Work to be completed>
The data that follows is to be copied exactly, with each image removed.
--- START ---
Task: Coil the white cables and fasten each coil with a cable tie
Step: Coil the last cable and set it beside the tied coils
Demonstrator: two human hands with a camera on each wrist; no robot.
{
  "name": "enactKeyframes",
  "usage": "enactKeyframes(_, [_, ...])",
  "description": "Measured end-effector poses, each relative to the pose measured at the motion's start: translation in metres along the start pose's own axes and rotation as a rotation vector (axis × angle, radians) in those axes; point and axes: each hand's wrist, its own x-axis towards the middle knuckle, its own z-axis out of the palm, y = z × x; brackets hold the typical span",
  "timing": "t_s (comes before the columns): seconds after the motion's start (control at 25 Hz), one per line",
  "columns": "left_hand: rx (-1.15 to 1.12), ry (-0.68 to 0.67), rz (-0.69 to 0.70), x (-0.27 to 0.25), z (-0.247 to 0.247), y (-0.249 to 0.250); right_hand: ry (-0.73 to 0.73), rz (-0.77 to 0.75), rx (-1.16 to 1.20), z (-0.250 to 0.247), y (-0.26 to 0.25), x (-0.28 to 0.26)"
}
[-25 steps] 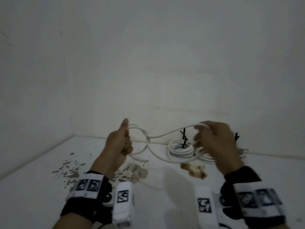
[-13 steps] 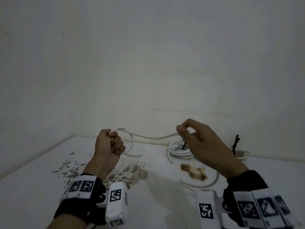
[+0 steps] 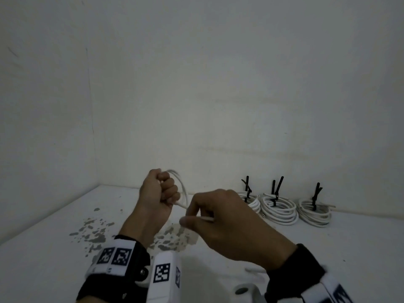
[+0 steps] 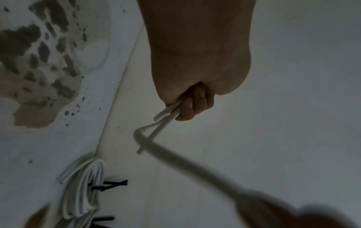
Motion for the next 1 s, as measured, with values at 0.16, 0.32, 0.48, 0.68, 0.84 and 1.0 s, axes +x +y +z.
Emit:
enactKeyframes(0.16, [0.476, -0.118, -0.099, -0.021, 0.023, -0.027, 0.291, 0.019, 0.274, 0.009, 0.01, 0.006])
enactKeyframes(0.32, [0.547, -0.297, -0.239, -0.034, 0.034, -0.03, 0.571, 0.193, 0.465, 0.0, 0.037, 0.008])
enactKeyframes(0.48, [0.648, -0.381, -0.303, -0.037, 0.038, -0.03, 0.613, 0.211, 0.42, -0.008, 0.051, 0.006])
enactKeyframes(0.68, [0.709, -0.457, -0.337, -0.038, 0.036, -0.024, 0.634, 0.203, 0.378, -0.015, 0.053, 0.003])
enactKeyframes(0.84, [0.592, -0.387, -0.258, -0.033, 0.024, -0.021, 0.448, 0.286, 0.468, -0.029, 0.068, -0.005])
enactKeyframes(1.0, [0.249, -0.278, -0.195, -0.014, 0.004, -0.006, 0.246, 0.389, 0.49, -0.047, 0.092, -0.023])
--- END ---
Solution>
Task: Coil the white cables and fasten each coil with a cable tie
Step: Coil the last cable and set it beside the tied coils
Demonstrator: two human hands with a camera on each wrist; no robot.
{
  "name": "enactKeyframes",
  "usage": "enactKeyframes(_, [_, ...])",
  "description": "Measured end-effector poses, each relative to the pose measured at the motion's start: translation in metres along the start pose's own axes and rotation as a rotation vector (axis × angle, radians) in those axes; point and axes: each hand's wrist, its own x-axis towards the middle knuckle, its own z-axis out of the palm, y = z × x; brackets hold the typical span",
  "timing": "t_s (comes before the columns): seconds after the motion's start (control at 25 Hz), one per line",
  "columns": "left_hand: rx (-1.15 to 1.12), ry (-0.68 to 0.67), rz (-0.69 to 0.70), x (-0.27 to 0.25), z (-0.247 to 0.247), y (-0.249 to 0.250); right_hand: ry (-0.73 to 0.73), rz (-0.77 to 0.75), rx (-1.16 to 1.20), z (-0.250 to 0.247), y (-0.26 to 0.25), x (-0.28 to 0.26)"
}
[-25 steps] 
[-13 steps] 
[+0 steps] 
[+0 steps] 
Motion for the next 1 s, as measured, with values at 0.16, 0.32, 0.48, 0.68, 0.84 and 1.0 s, axes +x +y +z.
Emit:
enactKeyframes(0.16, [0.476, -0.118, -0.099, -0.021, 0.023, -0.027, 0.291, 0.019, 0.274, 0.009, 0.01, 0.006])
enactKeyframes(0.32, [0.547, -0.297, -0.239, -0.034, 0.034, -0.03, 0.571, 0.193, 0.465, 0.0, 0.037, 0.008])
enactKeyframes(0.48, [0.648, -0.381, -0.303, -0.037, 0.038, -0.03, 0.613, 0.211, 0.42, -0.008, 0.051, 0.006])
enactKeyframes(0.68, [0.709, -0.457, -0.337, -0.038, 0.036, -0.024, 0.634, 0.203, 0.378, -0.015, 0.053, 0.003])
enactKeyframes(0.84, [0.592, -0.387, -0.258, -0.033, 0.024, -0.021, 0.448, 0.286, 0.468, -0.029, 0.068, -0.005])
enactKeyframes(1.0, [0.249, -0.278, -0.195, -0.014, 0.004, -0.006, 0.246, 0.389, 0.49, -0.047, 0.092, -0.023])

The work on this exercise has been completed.